さらに、氷の壁で援護を受け、無事モヤの強い場所に拳が届くところまでたどり着く。

走ってきた勢いを利用して一度ストレートを叩き込むが、弾力があり弾かれてしまう。
直径でリリーの身長ほどありそうなその魔物は氷切っておらず、リリーのパンチでは砕ききれなかった。しかし、腹部あたりを殴られた事で苦しがり暴れた。
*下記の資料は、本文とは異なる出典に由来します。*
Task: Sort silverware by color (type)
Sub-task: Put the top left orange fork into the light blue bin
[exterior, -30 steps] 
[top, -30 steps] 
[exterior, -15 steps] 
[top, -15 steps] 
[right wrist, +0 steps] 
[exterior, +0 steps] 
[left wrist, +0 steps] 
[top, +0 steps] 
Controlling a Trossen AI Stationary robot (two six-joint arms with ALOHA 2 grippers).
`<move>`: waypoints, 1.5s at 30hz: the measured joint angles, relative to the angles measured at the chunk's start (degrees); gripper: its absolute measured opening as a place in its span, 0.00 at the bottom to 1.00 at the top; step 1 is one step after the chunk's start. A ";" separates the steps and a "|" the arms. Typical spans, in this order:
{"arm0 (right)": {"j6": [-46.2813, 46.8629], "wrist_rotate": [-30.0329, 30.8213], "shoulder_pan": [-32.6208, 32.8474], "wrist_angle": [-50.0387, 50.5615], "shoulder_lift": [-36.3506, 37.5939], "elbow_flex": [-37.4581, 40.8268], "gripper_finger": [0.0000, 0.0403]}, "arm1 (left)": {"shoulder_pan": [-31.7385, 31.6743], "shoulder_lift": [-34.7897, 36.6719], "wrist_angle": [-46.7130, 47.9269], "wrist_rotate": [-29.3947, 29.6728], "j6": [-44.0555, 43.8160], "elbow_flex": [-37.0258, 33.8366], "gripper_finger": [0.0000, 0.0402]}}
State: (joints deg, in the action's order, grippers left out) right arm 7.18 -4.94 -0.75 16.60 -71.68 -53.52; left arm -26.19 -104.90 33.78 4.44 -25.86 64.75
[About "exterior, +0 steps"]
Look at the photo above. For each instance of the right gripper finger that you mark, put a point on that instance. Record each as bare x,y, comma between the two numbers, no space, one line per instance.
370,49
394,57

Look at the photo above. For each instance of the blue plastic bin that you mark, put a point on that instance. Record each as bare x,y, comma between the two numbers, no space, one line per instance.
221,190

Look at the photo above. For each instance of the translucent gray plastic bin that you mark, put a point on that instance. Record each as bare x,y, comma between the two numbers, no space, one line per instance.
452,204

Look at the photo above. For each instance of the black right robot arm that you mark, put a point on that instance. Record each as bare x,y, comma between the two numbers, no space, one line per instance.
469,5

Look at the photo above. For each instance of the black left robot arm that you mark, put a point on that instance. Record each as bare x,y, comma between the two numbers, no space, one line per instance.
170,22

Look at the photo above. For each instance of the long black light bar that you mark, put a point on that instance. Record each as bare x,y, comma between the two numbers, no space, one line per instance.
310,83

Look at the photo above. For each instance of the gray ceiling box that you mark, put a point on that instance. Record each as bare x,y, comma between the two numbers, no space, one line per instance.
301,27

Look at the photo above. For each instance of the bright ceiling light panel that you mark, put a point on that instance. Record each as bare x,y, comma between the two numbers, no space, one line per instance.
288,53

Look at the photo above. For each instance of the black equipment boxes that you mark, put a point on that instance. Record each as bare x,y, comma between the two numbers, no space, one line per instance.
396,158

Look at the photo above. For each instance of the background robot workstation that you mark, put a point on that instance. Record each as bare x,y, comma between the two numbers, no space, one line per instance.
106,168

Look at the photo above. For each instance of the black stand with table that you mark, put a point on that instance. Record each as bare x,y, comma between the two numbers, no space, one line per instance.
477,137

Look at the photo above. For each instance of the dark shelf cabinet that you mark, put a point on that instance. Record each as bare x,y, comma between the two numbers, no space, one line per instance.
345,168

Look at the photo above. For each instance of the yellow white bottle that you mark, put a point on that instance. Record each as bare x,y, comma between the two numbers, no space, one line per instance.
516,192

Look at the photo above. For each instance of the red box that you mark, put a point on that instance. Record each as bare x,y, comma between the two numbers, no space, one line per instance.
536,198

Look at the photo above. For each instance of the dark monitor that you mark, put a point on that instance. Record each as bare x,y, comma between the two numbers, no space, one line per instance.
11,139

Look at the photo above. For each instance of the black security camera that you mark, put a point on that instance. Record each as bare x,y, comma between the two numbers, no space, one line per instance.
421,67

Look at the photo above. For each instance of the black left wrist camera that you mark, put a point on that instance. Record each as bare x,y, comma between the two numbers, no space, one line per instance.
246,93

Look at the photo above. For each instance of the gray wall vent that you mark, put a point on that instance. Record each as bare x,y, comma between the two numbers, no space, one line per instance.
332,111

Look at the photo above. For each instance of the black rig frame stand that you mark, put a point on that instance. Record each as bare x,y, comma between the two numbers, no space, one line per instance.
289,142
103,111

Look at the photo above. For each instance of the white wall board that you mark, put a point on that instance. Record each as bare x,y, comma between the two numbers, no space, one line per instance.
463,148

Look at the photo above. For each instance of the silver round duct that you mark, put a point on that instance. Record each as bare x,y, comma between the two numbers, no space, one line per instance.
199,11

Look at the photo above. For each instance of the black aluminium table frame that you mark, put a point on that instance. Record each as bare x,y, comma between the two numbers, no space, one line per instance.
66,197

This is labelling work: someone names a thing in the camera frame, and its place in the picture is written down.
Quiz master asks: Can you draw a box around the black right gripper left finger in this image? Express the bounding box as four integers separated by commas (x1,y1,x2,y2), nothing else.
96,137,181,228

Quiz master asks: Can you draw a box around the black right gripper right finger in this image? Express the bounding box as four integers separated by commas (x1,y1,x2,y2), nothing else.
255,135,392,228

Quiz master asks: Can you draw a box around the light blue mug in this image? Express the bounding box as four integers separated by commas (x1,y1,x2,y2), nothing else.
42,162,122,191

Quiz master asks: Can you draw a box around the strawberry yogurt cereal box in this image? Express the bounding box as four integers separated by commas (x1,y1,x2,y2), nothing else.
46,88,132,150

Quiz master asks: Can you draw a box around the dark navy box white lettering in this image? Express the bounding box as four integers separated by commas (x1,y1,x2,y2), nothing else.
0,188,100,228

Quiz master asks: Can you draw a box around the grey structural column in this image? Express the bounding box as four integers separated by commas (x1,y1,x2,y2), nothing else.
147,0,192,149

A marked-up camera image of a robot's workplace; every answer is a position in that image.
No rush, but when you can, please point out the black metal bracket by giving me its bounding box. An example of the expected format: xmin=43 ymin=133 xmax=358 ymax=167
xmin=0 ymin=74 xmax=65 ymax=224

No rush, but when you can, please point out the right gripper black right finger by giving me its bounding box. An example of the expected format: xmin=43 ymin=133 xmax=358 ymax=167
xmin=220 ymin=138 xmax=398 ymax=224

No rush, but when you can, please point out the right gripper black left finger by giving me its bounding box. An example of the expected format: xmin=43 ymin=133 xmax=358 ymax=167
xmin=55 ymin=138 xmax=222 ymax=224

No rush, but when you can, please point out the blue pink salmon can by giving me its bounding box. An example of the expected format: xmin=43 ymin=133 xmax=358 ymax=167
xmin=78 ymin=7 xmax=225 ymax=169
その拍子に体の中に取り込まれていたのか3~4人の人間が吐き出される。

「リリーちゃん!!!そのまま、上に飛ばせるか?!」

いつの間にか木の上に登っていたヴォルフの言葉に力強くうなづく。

「シルビア様!手伝ってください!」


シルビアがうまく頭の方に回り、氷の柱で頭部を勢いよく持ち上げる、その速度も利用してもう一度くらいモヤの強い場所を下から強烈に突き上げる。

「リリーちゃん!アッパーもいけるの?!やるー!」

ちょうどヴォルフのある枝の下あたりまで飛ばされた巨体を今度は飛び降りた勢いで大剣が両断する。
核を切られた魔物は、断末魔の叫び声をあげて蒸発していった。
後には真っ二つに割れた魔石が残された。

「うんうん。実戦もいい感じになってきたね」

無事着地したヴォルフが、頭をポンポンとして褒めてくれる。その手を強烈に払いのけシルビアがすかさず撫で直し、満足そうに微笑んでいた。

「シルも、助かったよありがとう」

ヴォルフは可笑しそうに笑いながら、シルビアの頭もポンポンと撫でる。


「ぐぅっ、!だれか、たすけ…」

その時先程モヤから吐き出された人が意識を取り戻したのか戯言の様に言葉を吐き出した。

慌ててヴォルフがそばに駆け寄ると、その人物は思いもよらぬ人だった。